Problem details: For the material below, return exactly the lines starting at the one holding "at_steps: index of" and ending at the one holding "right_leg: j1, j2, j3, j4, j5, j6", counting both as part of the range.

==== Supplied material ====

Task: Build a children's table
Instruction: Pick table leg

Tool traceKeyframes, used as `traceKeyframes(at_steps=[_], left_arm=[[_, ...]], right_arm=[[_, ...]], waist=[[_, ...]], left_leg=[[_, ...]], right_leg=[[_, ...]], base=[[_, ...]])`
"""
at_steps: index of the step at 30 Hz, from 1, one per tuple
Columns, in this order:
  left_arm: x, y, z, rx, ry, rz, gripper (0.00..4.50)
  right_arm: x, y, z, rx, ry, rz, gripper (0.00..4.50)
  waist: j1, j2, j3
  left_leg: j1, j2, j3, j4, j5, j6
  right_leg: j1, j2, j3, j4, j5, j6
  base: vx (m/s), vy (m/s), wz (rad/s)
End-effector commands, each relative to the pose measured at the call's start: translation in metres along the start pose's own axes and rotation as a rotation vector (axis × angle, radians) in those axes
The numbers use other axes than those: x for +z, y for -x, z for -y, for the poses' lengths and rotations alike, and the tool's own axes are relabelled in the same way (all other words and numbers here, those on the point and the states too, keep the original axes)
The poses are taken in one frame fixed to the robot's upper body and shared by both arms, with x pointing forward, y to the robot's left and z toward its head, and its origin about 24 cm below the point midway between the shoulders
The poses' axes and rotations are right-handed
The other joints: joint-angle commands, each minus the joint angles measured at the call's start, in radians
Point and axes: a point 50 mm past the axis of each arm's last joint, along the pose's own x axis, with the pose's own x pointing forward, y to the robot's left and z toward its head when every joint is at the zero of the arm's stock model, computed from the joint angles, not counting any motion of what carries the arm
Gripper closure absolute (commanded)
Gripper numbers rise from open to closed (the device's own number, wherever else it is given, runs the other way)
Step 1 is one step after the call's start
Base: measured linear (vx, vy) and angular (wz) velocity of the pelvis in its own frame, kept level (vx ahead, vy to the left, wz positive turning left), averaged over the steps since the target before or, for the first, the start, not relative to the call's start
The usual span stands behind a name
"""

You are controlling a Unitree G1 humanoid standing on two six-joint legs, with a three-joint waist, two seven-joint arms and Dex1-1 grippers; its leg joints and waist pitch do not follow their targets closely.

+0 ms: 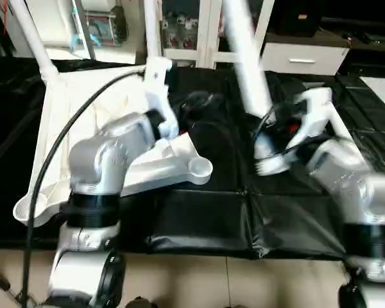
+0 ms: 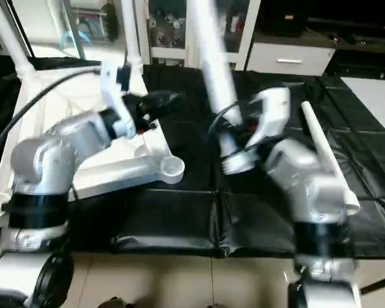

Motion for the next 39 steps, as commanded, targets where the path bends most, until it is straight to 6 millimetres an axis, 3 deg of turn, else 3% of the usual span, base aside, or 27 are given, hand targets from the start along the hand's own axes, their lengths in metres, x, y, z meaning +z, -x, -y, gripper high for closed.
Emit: traceKeyframes(at_steps=[1,6,10,11,18,19,22,24,26,39], left_arm=[[0.006,-0.003,-0.001,0.014,0.037,0.014,1.88],[0.011,-0.007,0.001,0.007,0.065,0.027,1.40],[0.013,-0.010,0.005,-0.013,0.103,0.042,1.28],[0.012,-0.011,0.005,-0.009,0.105,0.035,0.99],[0.013,-0.012,0.010,-0.043,0.158,0.052,0.58],[0.013,-0.012,0.010,-0.046,0.162,0.051,0.95],[0.011,-0.012,0.009,-0.034,0.179,0.037,0.97],[0.011,-0.012,0.008,-0.023,0.199,0.035,1.35],[0.011,-0.012,0.006,-0.005,0.213,0.041,1.42],[0.014,-0.013,-0.002,0.051,0.235,0.087,2.48]], right_arm=[[0.011,0.000,-0.010,0.061,0.049,0.053,2.68],[0.010,0.001,-0.019,0.108,0.068,0.052,2.68],[0.007,0.002,-0.024,0.137,0.097,0.043,2.68],[0.006,0.002,-0.025,0.136,0.099,0.042,2.68],[-0.002,0.002,-0.028,0.145,0.158,-0.010,2.68],[-0.002,0.002,-0.028,0.143,0.162,-0.011,2.68],[-0.003,0.000,-0.027,0.118,0.196,-0.021,2.68],[-0.004,-0.001,-0.026,0.106,0.214,-0.026,2.68],[-0.003,-0.003,-0.026,0.103,0.226,-0.026,2.68],[-0.004,-0.007,-0.029,0.106,0.244,-0.019,2.68]], waist=[[0.004,-0.014,-0.077],[0.009,-0.014,-0.078],[0.009,-0.014,-0.079],[0.010,-0.008,-0.078],[0.009,-0.012,-0.077],[0.009,-0.013,-0.077],[0.008,-0.012,-0.077],[0.007,-0.013,-0.077],[0.007,-0.016,-0.076],[0.007,-0.010,-0.076]], left_leg=[[0.014,0.002,0.002,-0.066,-0.167,0.019],[0.011,0.001,0.002,-0.065,-0.154,0.021],[0.008,0.001,0.001,-0.064,-0.138,0.025],[0.009,0.001,0.000,-0.065,-0.143,0.026],[0.009,0.001,-0.001,-0.065,-0.163,0.014],[0.009,0.001,0.000,-0.065,-0.165,0.014],[0.008,0.001,-0.001,-0.065,-0.161,0.020],[0.008,0.001,-0.001,-0.065,-0.155,0.018],[0.008,-0.001,0.000,-0.065,-0.158,0.022],[0.009,-0.001,-0.002,-0.065,-0.168,0.021]], right_leg=[[0.060,-0.025,0.019,-0.070,-0.229,-0.160],[0.061,-0.026,0.020,-0.069,-0.219,-0.155],[0.063,-0.027,0.019,-0.066,-0.183,-0.170],[0.063,-0.027,0.019,-0.066,-0.190,-0.170],[0.063,-0.028,0.019,-0.072,-0.229,-0.152],[0.062,-0.027,0.018,-0.072,-0.233,-0.151],[0.063,-0.027,0.019,-0.072,-0.228,-0.148],[0.062,-0.026,0.018,-0.070,-0.217,-0.151],[0.062,-0.025,0.018,-0.073,-0.224,-0.149],[0.062,-0.026,0.018,-0.073,-0.223,-0.150]], base=[[0.000,0.000,0.00],[0.000,0.000,0.00],[0.000,0.000,0.00],[0.000,0.000,0.00],[0.000,0.000,0.00],[0.000,0.000,0.00],[0.000,0.000,0.00],[0.000,0.000,0.00],[0.000,0.000,0.00],[0.000,0.000,0.00]])
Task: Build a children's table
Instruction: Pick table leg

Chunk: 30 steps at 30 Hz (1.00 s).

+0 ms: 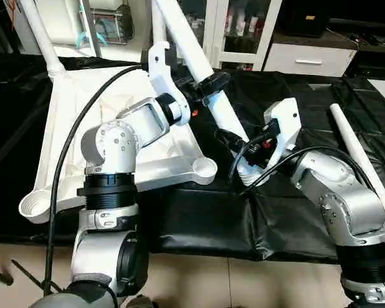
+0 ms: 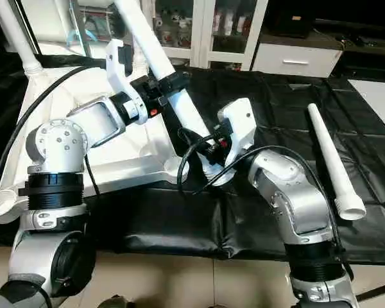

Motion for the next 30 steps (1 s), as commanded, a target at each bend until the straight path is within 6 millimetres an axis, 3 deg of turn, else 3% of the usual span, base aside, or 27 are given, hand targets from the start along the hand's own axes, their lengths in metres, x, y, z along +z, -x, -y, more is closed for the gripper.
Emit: traceKeyframes(at_steps=[1,4,7,9,10,14,18,21,27,30], left_arm=[[0.009,-0.002,0.003,0.007,-0.021,0.030,2.50],[0.012,-0.002,0.002,0.015,-0.027,0.042,2.55],[0.014,-0.001,0.000,0.025,-0.041,0.049,2.57],[0.018,0.000,-0.003,0.038,-0.063,0.055,2.64],[0.020,0.002,-0.005,0.045,-0.086,0.056,2.66],[0.023,0.003,-0.007,0.044,-0.108,0.054,2.68],[0.022,0.006,-0.001,-0.036,-0.144,0.019,2.69],[0.020,0.007,0.005,-0.089,-0.171,-0.012,2.70],[0.016,0.009,0.021,-0.247,-0.217,-0.097,2.70],[0.013,0.010,0.028,-0.309,-0.232,-0.129,2.70]], right_arm=[[0.002,-0.003,-0.001,0.009,0.012,0.004,2.68],[0.003,-0.003,-0.001,0.015,-0.010,0.017,1.98],[0.005,-0.002,-0.002,0.032,-0.027,0.033,1.90],[0.019,0.002,-0.007,0.098,-0.037,0.144,1.66],[0.032,0.010,-0.008,0.161,-0.093,0.246,1.59],[0.042,0.024,0.003,0.190,-0.156,0.293,1.56],[0.035,0.033,0.030,0.106,-0.174,0.148,1.56],[0.026,0.037,0.038,0.088,-0.191,0.039,1.56],[0.012,0.045,0.032,0.270,-0.331,-0.065,1.56],[0.010,0.046,0.030,0.326,-0.371,-0.085,1.56]], waist=[[0.001,-0.011,-0.076],[0.001,-0.011,-0.077],[0.000,-0.010,-0.078],[-0.001,-0.010,-0.078],[-0.002,-0.018,-0.078],[0.004,-0.013,-0.079],[0.007,-0.015,-0.077],[0.006,-0.018,-0.077],[0.007,-0.022,-0.079],[0.007,-0.026,-0.077]], left_leg=[[0.011,-0.001,0.002,-0.065,-0.175,0.019],[0.011,0.000,0.002,-0.064,-0.167,0.022],[0.011,0.000,0.001,-0.064,-0.164,0.028],[0.010,0.000,0.002,-0.065,-0.171,0.031],[0.012,0.001,0.003,-0.065,-0.180,0.040],[0.014,0.003,0.001,-0.063,-0.142,0.051],[0.016,0.002,0.005,-0.063,-0.150,0.032],[0.013,0.000,0.004,-0.063,-0.147,0.020],[0.009,0.003,0.004,-0.059,-0.117,0.044],[0.010,0.004,0.006,-0.058,-0.128,0.047]], right_leg=[[0.062,-0.026,0.020,-0.073,-0.233,-0.148],[0.063,-0.026,0.020,-0.071,-0.216,-0.148],[0.064,-0.025,0.020,-0.069,-0.203,-0.151],[0.065,-0.026,0.020,-0.070,-0.204,-0.154],[0.064,-0.025,0.019,-0.072,-0.210,-0.151],[0.064,-0.025,0.019,-0.064,-0.174,-0.167],[0.061,-0.026,0.020,-0.067,-0.206,-0.176],[0.064,-0.028,0.019,-0.068,-0.221,-0.172],[0.069,-0.031,0.020,-0.060,-0.173,-0.196],[0.067,-0.032,0.019,-0.064,-0.210,-0.200]], base=[[0.000,0.000,0.00],[0.000,0.000,0.00],[0.000,0.000,0.00],[0.000,0.000,0.00],[0.000,0.000,0.00],[0.000,0.000,0.00],[0.000,0.000,0.00],[0.000,0.000,0.00],[0.000,0.000,0.00],[0.000,0.000,0.00]])
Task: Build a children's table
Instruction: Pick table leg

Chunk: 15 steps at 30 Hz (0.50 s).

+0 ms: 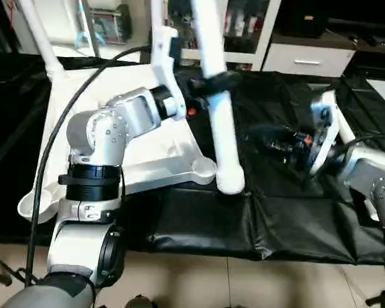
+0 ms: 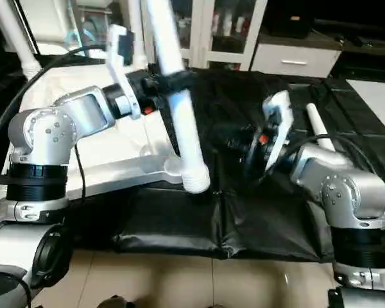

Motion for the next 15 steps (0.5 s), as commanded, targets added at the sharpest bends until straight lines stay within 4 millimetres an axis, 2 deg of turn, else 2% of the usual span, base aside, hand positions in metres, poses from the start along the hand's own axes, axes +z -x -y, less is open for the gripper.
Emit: traceKeyframes(at_steps=[1,6,7,8,9,11,15], left_arm=[[0.004,-0.001,0.011,-0.074,-0.043,-0.013,2.70],[0.007,-0.003,0.020,-0.160,-0.049,-0.010,2.70],[0.007,-0.002,0.025,-0.211,-0.053,-0.007,2.70],[0.008,-0.001,0.035,-0.323,-0.072,-0.004,2.70],[0.007,0.000,0.039,-0.362,-0.075,-0.006,2.70],[0.006,0.000,0.042,-0.403,-0.093,-0.010,2.70],[0.004,0.000,0.044,-0.457,-0.117,-0.040,2.71]], right_arm=[[0.000,0.001,-0.001,0.046,-0.018,-0.035,1.56],[-0.006,-0.002,-0.005,0.119,-0.025,-0.111,1.56],[-0.009,-0.003,-0.006,0.132,-0.026,-0.133,1.56],[-0.015,-0.005,-0.008,0.148,-0.023,-0.172,1.56],[-0.016,-0.006,-0.008,0.157,-0.027,-0.178,1.56],[-0.017,-0.007,-0.009,0.170,-0.030,-0.181,1.56],[-0.015,-0.009,-0.012,0.220,-0.032,-0.193,1.56]], waist=[[0.007,-0.021,-0.079],[0.007,-0.022,-0.077],[0.007,-0.029,-0.077],[0.011,-0.028,-0.078],[0.011,-0.025,-0.078],[0.008,-0.026,-0.076],[0.009,-0.029,-0.075]], left_leg=[[0.012,0.005,0.005,-0.060,-0.132,0.040],[0.012,0.005,0.005,-0.060,-0.137,0.028],[0.011,0.006,0.006,-0.060,-0.132,0.029],[0.013,0.006,0.005,-0.060,-0.127,0.028],[0.013,0.008,0.004,-0.061,-0.125,0.027],[0.013,0.008,0.006,-0.061,-0.128,0.030],[0.014,0.008,0.006,-0.061,-0.135,0.029]], right_leg=[[0.066,-0.033,0.019,-0.065,-0.221,-0.198],[0.067,-0.033,0.020,-0.065,-0.225,-0.193],[0.067,-0.033,0.020,-0.065,-0.219,-0.194],[0.066,-0.034,0.019,-0.063,-0.225,-0.196],[0.065,-0.035,0.020,-0.062,-0.221,-0.200],[0.064,-0.033,0.021,-0.060,-0.200,-0.208],[0.065,-0.034,0.021,-0.061,-0.219,-0.204]], base=[[0.000,0.000,0.00],[0.000,0.000,0.00],[0.000,0.000,0.00],[0.000,0.000,0.00],[0.000,0.000,0.00],[0.000,0.000,0.00],[0.000,0.000,0.00]])
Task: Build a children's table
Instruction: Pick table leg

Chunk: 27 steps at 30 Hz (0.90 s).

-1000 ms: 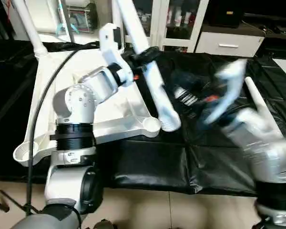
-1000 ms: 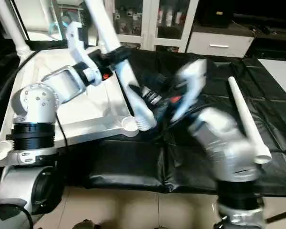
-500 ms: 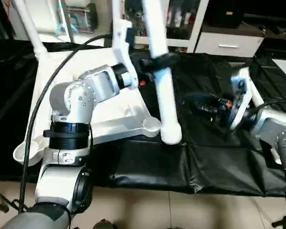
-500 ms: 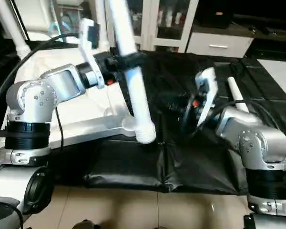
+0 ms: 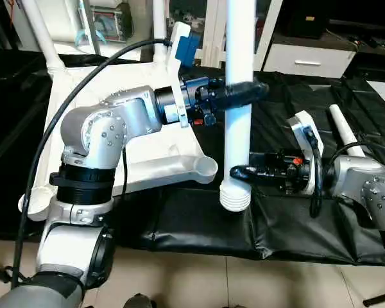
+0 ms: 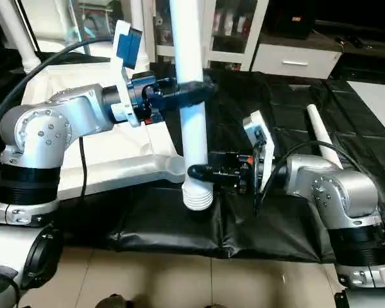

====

Your response:
at_steps: index of the step at 30 Hz, from 1, one per tuple
Columns, in this order:
  left_arm: x, y, z, rx, ry, rz, gripper (0.00..4.50)
  right_arm: x, y, z, rx, ry, rz, gripper (0.00..4.50)
  waist: j1, j2, j3
  left_leg: j1, j2, j3, j4, j5, j6
  right_leg: j1, j2, j3, j4, j5, j6

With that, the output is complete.